Resource Limits
Here is a summary of the system limits for users of our computing resources. The memory is the maximum you can allocate per node in practice. Nodes is the total number of nodes, and cores is the total maximum per user, not the cores per node.
These are the default values; individual users and units may have limits that are higher or lower than these (hardware permitting).
Deigo
Deigo has a number of partitions, each with its own restrictions on maximum cores and time.
Compute Partition |
Memory per node |
Nodes total |
Cores per user |
Memory per user |
Runtime per job |
Notes |
---|---|---|---|---|---|---|
Compute | 500G | 356 | 2000 | 7500G | 4 days | (1) |
Short | 500G | 648 | 4000 | 6500G | 2 hours | (1) |
Largemem | 500G | 84 | 5 nodes | — | ∞ | unrestricted (2) |
Largemem | 750G | 14 | 5 nodes | — | ∞ | unrestricted (2) |
Bigmem | 2978G | 1 | 8 | — | ∞ | unrestricted (2) |
Largejob | 500G | 100 | 50 nodes | — | 2 days | Special (3) |
datacp | 185G | 4 | 4 | 19G | ∞ | for moving data (4) |
Storage System |
Amount | Notes | |
---|---|---|---|
/home | 50G | user limit | |
/flash | 10T | Per-unit limit | |
/bucket | 50T | Per-unit limit, expandable | |
naruto | — | Tape for archiving; expends as neeed |
- If you need more compute time than the current limit, you can ask us to increase that limit in exchange for fewer cores, as detailed here.

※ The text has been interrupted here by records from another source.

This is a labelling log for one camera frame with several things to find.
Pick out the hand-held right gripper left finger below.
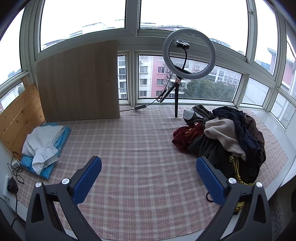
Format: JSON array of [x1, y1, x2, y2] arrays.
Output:
[[25, 156, 102, 241]]

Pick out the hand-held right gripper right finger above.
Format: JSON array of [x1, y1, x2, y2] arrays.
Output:
[[196, 156, 272, 241]]

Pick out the navy blue pants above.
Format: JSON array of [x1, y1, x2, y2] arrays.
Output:
[[212, 107, 262, 156]]

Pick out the black yellow striped garment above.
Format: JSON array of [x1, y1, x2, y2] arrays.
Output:
[[228, 155, 255, 215]]

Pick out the beige knit sweater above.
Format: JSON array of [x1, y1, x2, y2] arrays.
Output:
[[204, 117, 247, 160]]

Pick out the blue folded blanket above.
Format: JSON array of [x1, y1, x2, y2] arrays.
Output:
[[20, 122, 71, 180]]

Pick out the dark red garment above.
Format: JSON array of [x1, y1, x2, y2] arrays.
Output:
[[172, 126, 205, 153]]

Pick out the pink plaid blanket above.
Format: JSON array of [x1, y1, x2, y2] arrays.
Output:
[[14, 104, 289, 239]]

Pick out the white folded cloth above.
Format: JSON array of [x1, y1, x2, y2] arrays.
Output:
[[22, 125, 65, 175]]

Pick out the brown garment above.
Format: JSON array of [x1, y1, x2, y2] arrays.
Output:
[[245, 113, 266, 163]]

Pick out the black charger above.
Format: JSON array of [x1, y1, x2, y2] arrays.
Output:
[[7, 177, 19, 193]]

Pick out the white power strip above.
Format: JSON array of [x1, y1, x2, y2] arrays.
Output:
[[2, 175, 12, 200]]

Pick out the pine wood panel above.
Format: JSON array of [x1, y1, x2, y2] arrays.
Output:
[[0, 76, 45, 154]]

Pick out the light wooden board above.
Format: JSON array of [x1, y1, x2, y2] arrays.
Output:
[[36, 39, 121, 123]]

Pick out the black gooseneck phone holder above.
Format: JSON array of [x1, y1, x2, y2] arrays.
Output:
[[174, 40, 190, 70]]

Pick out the black ring light cable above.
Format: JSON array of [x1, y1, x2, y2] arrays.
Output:
[[120, 70, 176, 112]]

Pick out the white ring light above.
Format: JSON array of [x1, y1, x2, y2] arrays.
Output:
[[162, 30, 217, 80]]

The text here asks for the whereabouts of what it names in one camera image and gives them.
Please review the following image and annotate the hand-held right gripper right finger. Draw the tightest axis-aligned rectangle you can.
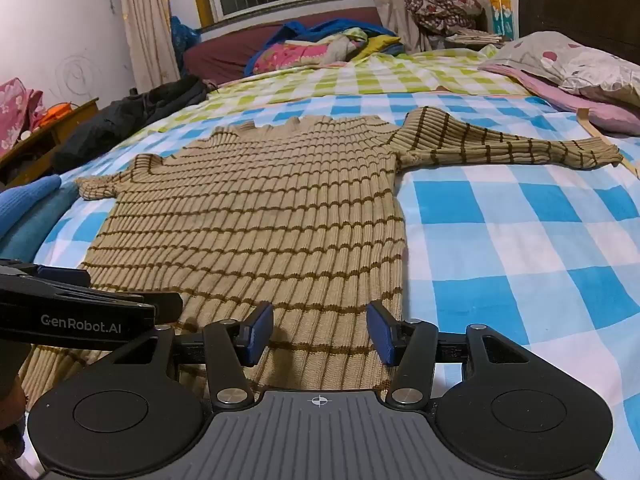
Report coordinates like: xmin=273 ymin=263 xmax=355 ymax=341
xmin=366 ymin=301 xmax=538 ymax=408

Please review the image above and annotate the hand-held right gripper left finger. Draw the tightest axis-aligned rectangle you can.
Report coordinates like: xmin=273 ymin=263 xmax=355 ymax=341
xmin=97 ymin=302 xmax=275 ymax=408

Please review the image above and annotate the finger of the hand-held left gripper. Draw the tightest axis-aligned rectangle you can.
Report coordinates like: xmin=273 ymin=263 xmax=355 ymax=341
xmin=0 ymin=259 xmax=92 ymax=288
xmin=0 ymin=280 xmax=184 ymax=318

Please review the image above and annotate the tan striped knit sweater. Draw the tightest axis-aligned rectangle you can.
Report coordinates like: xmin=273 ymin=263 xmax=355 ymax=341
xmin=20 ymin=112 xmax=623 ymax=411

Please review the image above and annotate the blue towel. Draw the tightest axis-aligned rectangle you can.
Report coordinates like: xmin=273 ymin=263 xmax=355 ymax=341
xmin=0 ymin=175 xmax=81 ymax=261

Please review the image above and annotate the wooden side table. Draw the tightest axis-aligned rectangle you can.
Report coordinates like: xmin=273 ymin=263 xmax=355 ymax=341
xmin=0 ymin=99 xmax=100 ymax=186

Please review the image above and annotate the orange plastic item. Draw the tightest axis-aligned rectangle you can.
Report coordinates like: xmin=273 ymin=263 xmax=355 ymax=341
xmin=39 ymin=102 xmax=73 ymax=126

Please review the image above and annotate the pink floral cloth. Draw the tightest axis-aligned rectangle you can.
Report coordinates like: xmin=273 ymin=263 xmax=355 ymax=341
xmin=0 ymin=78 xmax=46 ymax=158

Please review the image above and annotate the black jacket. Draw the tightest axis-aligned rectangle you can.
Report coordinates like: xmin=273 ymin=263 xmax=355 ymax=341
xmin=50 ymin=75 xmax=213 ymax=173

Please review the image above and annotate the green checked bed sheet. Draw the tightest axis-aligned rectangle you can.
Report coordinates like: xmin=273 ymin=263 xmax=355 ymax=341
xmin=135 ymin=42 xmax=531 ymax=136

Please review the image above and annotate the maroon sofa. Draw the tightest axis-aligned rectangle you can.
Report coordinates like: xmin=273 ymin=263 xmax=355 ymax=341
xmin=182 ymin=7 xmax=386 ymax=86

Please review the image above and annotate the blue plastic bag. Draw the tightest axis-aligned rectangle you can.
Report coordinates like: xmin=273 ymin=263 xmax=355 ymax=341
xmin=170 ymin=16 xmax=203 ymax=61

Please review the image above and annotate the pink floral quilt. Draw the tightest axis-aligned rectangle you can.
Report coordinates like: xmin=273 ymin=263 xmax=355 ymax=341
xmin=252 ymin=42 xmax=331 ymax=73

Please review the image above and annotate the grey cloth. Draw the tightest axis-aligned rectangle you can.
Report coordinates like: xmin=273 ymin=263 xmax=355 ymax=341
xmin=320 ymin=37 xmax=361 ymax=63

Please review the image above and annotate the yellow cloth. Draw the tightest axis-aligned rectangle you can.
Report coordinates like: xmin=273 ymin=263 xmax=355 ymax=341
xmin=357 ymin=35 xmax=403 ymax=58

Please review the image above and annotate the wooden strip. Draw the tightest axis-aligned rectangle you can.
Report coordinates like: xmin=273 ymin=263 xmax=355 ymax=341
xmin=575 ymin=108 xmax=640 ymax=178

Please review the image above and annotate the pile of colourful blankets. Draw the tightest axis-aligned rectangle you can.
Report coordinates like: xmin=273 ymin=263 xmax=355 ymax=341
xmin=244 ymin=19 xmax=396 ymax=76

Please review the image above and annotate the stack of papers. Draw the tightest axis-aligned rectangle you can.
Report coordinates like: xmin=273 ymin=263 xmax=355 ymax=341
xmin=445 ymin=30 xmax=506 ymax=46

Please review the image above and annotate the pink cushion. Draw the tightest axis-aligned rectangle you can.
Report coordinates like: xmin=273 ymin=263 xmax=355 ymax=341
xmin=480 ymin=62 xmax=640 ymax=136

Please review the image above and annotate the grey floral pillow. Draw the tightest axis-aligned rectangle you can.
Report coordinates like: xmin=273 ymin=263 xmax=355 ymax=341
xmin=492 ymin=31 xmax=640 ymax=108

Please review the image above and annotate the maroon floral cloth bundle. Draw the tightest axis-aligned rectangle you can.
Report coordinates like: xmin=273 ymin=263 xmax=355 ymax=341
xmin=404 ymin=0 xmax=485 ymax=36

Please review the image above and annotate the yellow and blue bag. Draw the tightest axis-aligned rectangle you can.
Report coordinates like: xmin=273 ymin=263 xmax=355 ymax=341
xmin=487 ymin=0 xmax=516 ymax=41

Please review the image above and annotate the dark wooden headboard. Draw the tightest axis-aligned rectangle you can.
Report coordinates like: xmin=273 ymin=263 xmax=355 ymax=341
xmin=517 ymin=0 xmax=640 ymax=66

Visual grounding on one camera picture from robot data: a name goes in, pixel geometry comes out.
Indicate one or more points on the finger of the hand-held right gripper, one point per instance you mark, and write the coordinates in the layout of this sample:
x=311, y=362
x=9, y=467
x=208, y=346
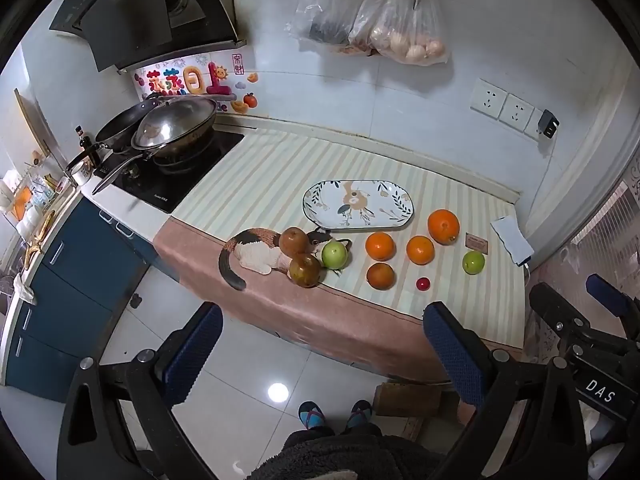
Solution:
x=550, y=302
x=607, y=294

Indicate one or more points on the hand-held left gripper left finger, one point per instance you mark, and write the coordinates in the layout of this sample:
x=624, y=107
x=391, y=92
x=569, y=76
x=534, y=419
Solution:
x=195, y=350

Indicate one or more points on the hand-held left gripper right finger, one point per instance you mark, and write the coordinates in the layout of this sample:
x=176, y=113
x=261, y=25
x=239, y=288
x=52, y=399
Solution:
x=450, y=355

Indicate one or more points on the small red tomato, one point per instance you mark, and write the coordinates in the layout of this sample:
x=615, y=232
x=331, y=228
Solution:
x=423, y=283

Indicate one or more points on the green apple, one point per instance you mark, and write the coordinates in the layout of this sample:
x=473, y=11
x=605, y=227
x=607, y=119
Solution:
x=334, y=254
x=473, y=262

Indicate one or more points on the dark reddish orange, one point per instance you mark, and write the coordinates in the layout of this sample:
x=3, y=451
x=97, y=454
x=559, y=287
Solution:
x=381, y=276

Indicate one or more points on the large orange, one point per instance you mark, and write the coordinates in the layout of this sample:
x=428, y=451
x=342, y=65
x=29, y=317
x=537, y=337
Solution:
x=443, y=226

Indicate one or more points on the brown red round fruit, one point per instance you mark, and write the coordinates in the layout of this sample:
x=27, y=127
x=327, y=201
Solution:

- Largemem and Bigmem have no fixed maximum time. However, it's a bad idea to run for more than about a month. The risk increases greatly that a hardware or software error, an electical outage, or emergency maintenance will kill your job prematurely.
- Largejob is for many-core computations, and requires an application from the users' unit leader. You can apply using this form.
- Datacp partition has four nodes, and is only for transferring large data volumes between Bucket and Flash. Do not use these for any kind of computation.
Saion
Saion is a general accellerated computing system with three subsystems. You can read more about this on this page.
Partition | Memory per node |
Nodes partition |
Cores per user |
GPUs per node |
Runtime | Notes |
---|---|---|---|---|---|---|
test-gpu | 497 | 6 | 8 | 4 | — | preemptible (1) |
Kannel | 120G | 16 | 4096 | — | 7 days | KNL nodes (2) |
GPU | 497G | 16 | 16 | 4 | 7 days | P100, V100 (3) |
PowerNV | 500G | 8 | 1216 | 4 | 7 days | P100, V100 (4) |
Storage System |
Amount | Notes | |
---|---|---|---|
/home | 50GB | user limit, same system as Deigo | |
/bucket | 50TB | unit-limit; same system as Deigo | |
/work | 10TB | Per-unit limit |
- The test-gpu partition is accessible to anybody. However, it is a low-priority partition; if somebody using a restricted partition wants to use the hardware, your job may be suspended or killed. This is best used for development and testing, not long computations.
- You can use all of the knl nodes at once for massively parallel computations. This is an especially good resource for developing and testing parallel code. However, we may ask you to reduce the number if other users are waiting for the resource.
- You could take 16 cores on a single node; or up to 16 nodes, each with a single core. This is a popular system. If you are using too much resources at once, and blocking other users form doing their work we may terminate your job. Please be mindful of how much you use.
- The PowerNV system is meant for experienced users, and we keep a hands-off approach to maintaining it. If you are a PowerNV user and have specific needs that the default settings do not cover you are welcome to come by and discuss this with us.
Storage
This summarizes the public storage systems at OIST, and which system uses each one. Also see our pages on the research storage system for more up to date information.
System | Storage | Amount | Notes | |
---|---|---|---|---|
Deigo, Saion | /home | 50G | Per-user | |
Deigo | /flash | 10T | Per-unit | |
Deigo, Saion | /bucket | 50T | Per-unit | |
Saion | /work | 10T | Per-unit | |
All | naruto | — | Tape for archiving |